Zeitchik decries the documentary’s “ideological browbeating,” yet goes on to describe two nuanced portraits of very different Israelis involved in reconciliation endeavors. When he writes that an Israeli peace activist interviewed on television shakes his head at the skeptical host “as if the host is a hopeless cretin,” Zeitchik is attributing to the movie his own projections.

Zeitchik writes, “Saying that we should aspire to more talking and less fighting isn’t exactly writing any new textbooks.” Has he seen any recent textbooks produced by either side of the conflict that present real people engaged in reconciliation through dialogue?

The Israeli and Palestinian voices to which we are most often exposed claim that there is no one to talk to and that the other side only understands force. This film shows that there can be another way, and is an excellent basis for a new curriculum that fosters unfamiliar conversations and offers fresh perspectives.

The few brave individuals portrayed effectively on the screen all suffered grievous pain and personal loss due to the unremitting violence of the prolonged conflict. Nonetheless, they have rejected vengeance and work tirelessly to promote dialogue and positive action to overcome the hatred, suspicion and deep mistrust that characterize most Israeli-Palestinian encounters. They provide inspiring models that we haven’t seen in textbooks, in the media or on the screen.

Elaine Cohen

Teaneck, N.J.

Impede Iranian Efforts

Opinion writer Martin van Creveld’s certainty about the non-wisdom of an American pre-emptive strike on Iranian nuclear facilities is not to be trusted (“Knowing Why Not To Bomb Iran Is Half the Battle,” April 21). The reliance on Iranian rationality and Israeli destructive power to deter Iran from an effort to realize the obsessive dream of its leader — the wiping of Israel from the map of the Middle East — seems questionable.

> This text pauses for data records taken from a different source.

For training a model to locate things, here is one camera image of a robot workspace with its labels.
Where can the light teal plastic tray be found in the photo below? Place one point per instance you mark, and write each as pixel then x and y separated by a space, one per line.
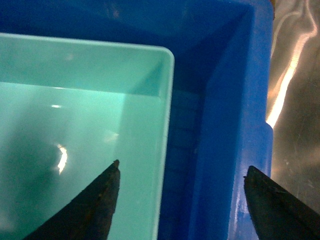
pixel 68 109

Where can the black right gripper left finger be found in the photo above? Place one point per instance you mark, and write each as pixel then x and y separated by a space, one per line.
pixel 89 215

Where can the blue plastic crate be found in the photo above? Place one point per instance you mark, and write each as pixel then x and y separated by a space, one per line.
pixel 217 125

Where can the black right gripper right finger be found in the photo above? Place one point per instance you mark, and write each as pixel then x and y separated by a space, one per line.
pixel 276 214

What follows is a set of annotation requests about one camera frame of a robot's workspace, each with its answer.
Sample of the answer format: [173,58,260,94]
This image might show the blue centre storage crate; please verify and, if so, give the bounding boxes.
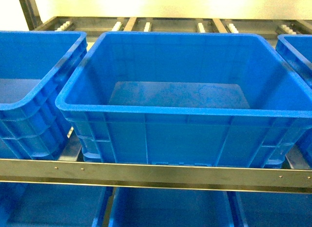
[56,32,312,168]

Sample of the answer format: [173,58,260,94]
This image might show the blue storage crate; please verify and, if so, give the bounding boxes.
[0,31,87,160]
[275,34,312,165]
[56,32,312,168]

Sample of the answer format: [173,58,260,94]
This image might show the blue lower centre crate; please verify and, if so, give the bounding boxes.
[108,188,234,227]

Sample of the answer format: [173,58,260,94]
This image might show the blue left storage crate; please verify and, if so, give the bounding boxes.
[0,31,87,160]

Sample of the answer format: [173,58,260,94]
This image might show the blue lower right crate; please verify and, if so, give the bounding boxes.
[228,192,312,227]

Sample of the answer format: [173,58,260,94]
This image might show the metal roller rack shelf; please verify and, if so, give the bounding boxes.
[0,0,312,194]

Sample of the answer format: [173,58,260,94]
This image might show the blue right storage crate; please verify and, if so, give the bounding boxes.
[275,34,312,165]

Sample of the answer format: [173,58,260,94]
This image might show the blue lower left crate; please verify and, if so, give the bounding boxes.
[0,183,113,227]

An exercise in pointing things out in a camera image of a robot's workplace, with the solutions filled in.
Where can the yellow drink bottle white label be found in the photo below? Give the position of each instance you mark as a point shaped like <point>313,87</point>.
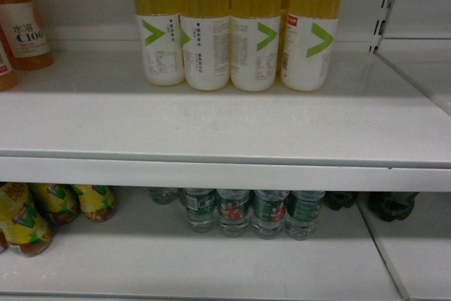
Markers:
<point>160,40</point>

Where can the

No one can know for certain just how set Mahmoud Ahmadinejad is in bringing about the chaos of the coming of the 12th imam, but his continual declarations that Israel must be destroyed, combined with the accelerated pace of the Iranian nuclear weapons and missile programs, suggests that it might well be wiser to seriously impede the Iranian nuclear program for several years while working for regime change in a rogue-state sponsor of terrorism.